After sanding the finished piece from #80 grit to #220 grit, I wiped on several coats of shellac. Once the finish cured, I wet sanded using #400 grit paper lubricated with mineral spirits. As with most of my projects, I topped things off with a couple coats of paste wax.
With my finish work complete, I was ready to install hardware. Many tansu feature elaborate hardware. Funa tansu (ship chests), for example, were practically ironclad strong boxes. Their elaborate metalwork demonstrated the owner’s wealth while the chest protected the contents. Suzuribako feature more modest hardware including hinges, a latch, handle and reinforcing plates at corner and joints. Because I don’t plan on carrying my box around much, I omitted the handle, latch and reinforcing plates, installing only hinges and drawer pulls.
Lid attachment requires a hinge with a 90° bend in one of the hinge leaves. Unable to source such a hinge, I modified a flat hinge, marking a point 1/2″ up from the knuckle before chucking it in my metal vise between cauls and then bending the leaf using a piece of wood as a brake to ensure a smooth bend. Once the hinges were screwed in place, I mounted the simple ring pulls by drilling a pilot hole and tapping the shaft of the pull home, then bending the prongs back against the drawer front.
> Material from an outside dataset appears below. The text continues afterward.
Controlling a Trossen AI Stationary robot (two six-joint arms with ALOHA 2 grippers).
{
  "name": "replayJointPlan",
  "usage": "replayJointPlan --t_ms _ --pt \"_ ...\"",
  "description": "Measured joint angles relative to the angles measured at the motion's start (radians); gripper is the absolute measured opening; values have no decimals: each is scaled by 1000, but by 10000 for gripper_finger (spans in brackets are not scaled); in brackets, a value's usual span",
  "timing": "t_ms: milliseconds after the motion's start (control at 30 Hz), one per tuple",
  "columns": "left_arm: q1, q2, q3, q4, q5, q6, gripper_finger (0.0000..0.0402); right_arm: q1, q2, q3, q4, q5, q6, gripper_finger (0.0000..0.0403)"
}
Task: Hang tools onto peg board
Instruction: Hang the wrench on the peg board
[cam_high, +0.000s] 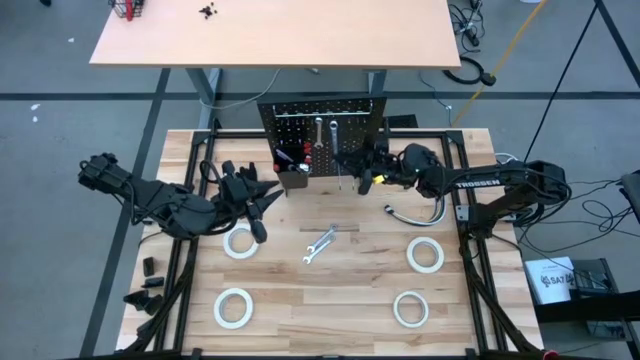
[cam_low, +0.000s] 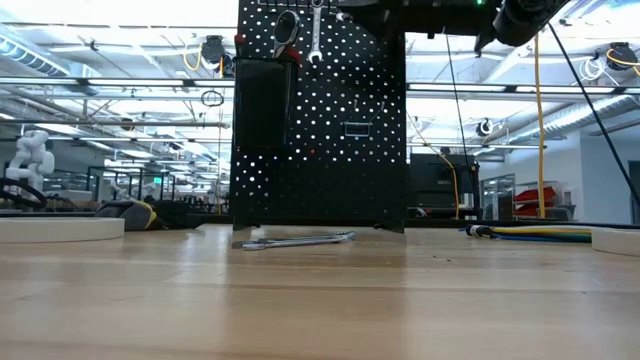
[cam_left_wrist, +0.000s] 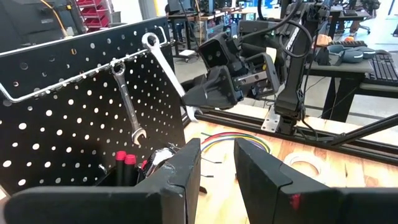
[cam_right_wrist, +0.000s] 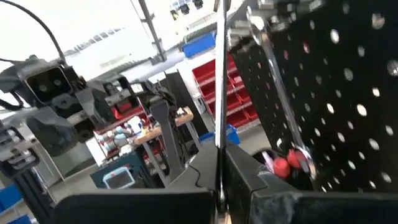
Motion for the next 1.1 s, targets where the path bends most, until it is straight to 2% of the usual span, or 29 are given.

The pulls are located so that they’re centered on the horizontal axis of the narrow upper drawers, and the lower pulls align with the upper. For both lower and upper drawers, the pull is positioned so that the ring (not the shaft) is centered on the drawer fronts. Depending on your intended use, you may want to align the drawers. Adhesive-backed cork liner is a functional and flexible choice, but for a little more pop, consider washi or fabric. The splash of color is a pleasant surprise any time you open the chest, something you’ll likely be doing often since this is designed for functional use.